▶ **WORK REQUIRED**: How many of the lines in the data contain "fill"? Give only the number.
⁂
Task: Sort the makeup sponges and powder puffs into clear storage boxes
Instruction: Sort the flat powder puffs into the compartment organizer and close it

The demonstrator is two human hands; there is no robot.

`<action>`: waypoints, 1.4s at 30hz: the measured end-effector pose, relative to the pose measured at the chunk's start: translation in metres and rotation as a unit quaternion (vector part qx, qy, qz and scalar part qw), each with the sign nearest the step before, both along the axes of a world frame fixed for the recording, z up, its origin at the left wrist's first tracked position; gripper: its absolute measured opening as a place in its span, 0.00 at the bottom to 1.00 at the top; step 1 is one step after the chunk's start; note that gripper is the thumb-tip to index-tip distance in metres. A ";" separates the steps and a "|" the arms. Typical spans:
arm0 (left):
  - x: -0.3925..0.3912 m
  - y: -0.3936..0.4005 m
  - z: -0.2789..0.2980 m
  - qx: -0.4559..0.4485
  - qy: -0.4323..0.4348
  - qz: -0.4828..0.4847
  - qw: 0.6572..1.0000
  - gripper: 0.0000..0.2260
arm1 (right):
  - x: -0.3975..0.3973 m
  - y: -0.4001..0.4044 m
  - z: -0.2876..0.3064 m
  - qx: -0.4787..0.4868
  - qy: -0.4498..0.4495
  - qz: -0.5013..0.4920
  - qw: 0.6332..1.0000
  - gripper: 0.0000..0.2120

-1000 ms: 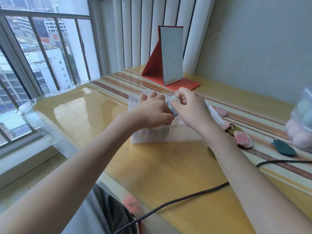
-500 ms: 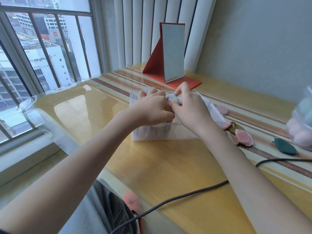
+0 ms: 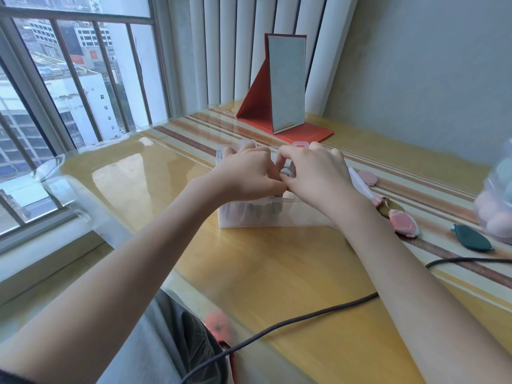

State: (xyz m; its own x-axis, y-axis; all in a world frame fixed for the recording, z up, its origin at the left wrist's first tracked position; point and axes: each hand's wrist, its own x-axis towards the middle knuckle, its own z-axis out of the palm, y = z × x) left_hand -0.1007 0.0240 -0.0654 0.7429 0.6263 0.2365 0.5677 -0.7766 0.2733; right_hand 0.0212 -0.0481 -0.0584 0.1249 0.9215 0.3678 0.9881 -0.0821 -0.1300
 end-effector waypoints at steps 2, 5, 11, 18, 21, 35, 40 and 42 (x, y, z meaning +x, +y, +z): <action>0.000 0.001 -0.001 -0.002 0.004 0.001 1.000 0.12 | 0.003 0.000 0.002 -0.023 0.049 0.007 0.998 0.06; 0.000 0.001 -0.001 -0.011 0.013 0.009 1.000 0.15 | 0.001 -0.002 0.003 -0.047 0.030 0.008 0.998 0.09; 0.000 0.001 0.000 -0.023 0.030 0.017 0.999 0.18 | -0.011 -0.008 0.004 -0.106 -0.036 0.013 0.994 0.13; -0.004 0.008 0.001 -0.054 0.040 -0.012 0.998 0.12 | 0.001 -0.004 0.014 -0.172 -0.081 0.004 0.982 0.09; -0.006 0.006 0.004 -0.085 0.001 -0.013 0.996 0.16 | 0.000 0.007 0.028 -0.245 -0.127 -0.014 0.961 0.06; -0.004 0.000 -0.002 0.011 0.014 0.022 1.000 0.13 | -0.007 0.009 0.043 -0.367 -0.056 0.040 0.928 0.07; -0.002 0.000 -0.004 0.018 0.038 0.019 0.999 0.13 | -0.013 0.008 0.030 -0.282 0.047 -0.024 0.958 0.09; -0.003 0.000 -0.003 0.021 0.055 0.004 0.998 0.12 | -0.015 0.004 0.024 -0.216 0.103 -0.061 0.969 0.16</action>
State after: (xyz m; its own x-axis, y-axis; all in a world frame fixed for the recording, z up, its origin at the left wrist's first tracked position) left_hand -0.1034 0.0241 -0.0685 0.7613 0.6233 0.1787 0.5984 -0.7815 0.1765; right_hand 0.0065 -0.0441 -0.0343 0.2727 0.9576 -0.0925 0.9245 -0.2875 -0.2505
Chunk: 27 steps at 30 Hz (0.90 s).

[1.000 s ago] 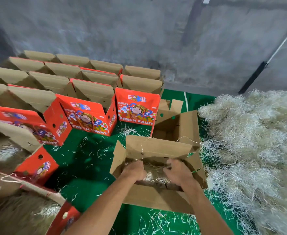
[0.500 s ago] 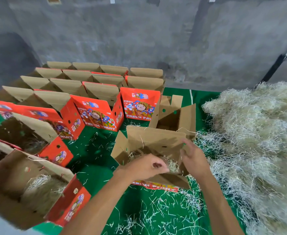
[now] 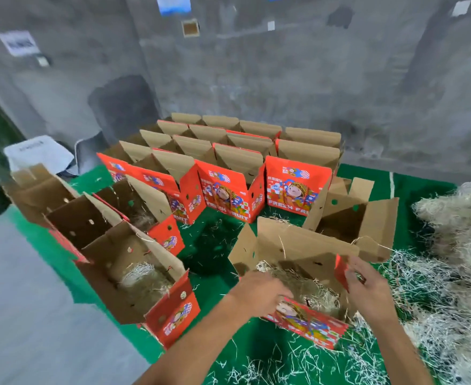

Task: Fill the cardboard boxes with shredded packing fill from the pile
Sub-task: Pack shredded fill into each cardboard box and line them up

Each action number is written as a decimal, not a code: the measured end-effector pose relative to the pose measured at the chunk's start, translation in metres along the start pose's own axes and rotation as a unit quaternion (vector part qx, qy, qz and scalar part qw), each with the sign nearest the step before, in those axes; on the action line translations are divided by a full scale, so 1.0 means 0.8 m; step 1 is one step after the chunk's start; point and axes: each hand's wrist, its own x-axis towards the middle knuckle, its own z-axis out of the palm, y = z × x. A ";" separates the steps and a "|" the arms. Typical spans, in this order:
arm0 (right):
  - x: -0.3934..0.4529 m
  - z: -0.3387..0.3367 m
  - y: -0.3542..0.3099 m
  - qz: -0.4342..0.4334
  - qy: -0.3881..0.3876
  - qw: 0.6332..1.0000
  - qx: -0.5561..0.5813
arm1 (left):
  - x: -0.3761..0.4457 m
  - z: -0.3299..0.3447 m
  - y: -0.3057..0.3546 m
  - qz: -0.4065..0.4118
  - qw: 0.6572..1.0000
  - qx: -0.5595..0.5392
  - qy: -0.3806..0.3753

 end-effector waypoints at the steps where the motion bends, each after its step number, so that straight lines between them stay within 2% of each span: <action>1: -0.002 0.008 -0.004 0.006 -0.008 1.000 0.002 | -0.006 -0.002 -0.008 -0.004 1.000 0.002 0.012; 5: -0.003 0.056 -0.016 0.049 -0.065 0.997 0.012 | -0.029 -0.013 -0.054 -0.041 0.999 0.013 0.021; 10: 0.005 0.126 -0.033 0.052 -0.096 0.993 -0.034 | -0.045 -0.028 -0.114 -0.122 0.991 0.042 0.030; 14: 0.017 0.178 -0.065 0.050 -0.112 0.992 -0.025 | -0.045 -0.048 -0.145 -0.155 0.986 0.048 0.041; 19: 0.033 0.231 -0.097 0.044 -0.162 0.985 -0.052 | -0.049 -0.079 -0.177 -0.195 0.979 0.053 0.019; 23: 0.034 0.281 -0.126 0.062 -0.196 0.978 -0.019 | -0.058 -0.096 -0.217 -0.266 0.962 0.057 0.003; 27: 0.033 0.338 -0.152 0.089 -0.209 0.974 0.030 | -0.061 -0.111 -0.258 -0.321 0.944 0.067 0.021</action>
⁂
▶ **WRITTEN ANSWER**: 2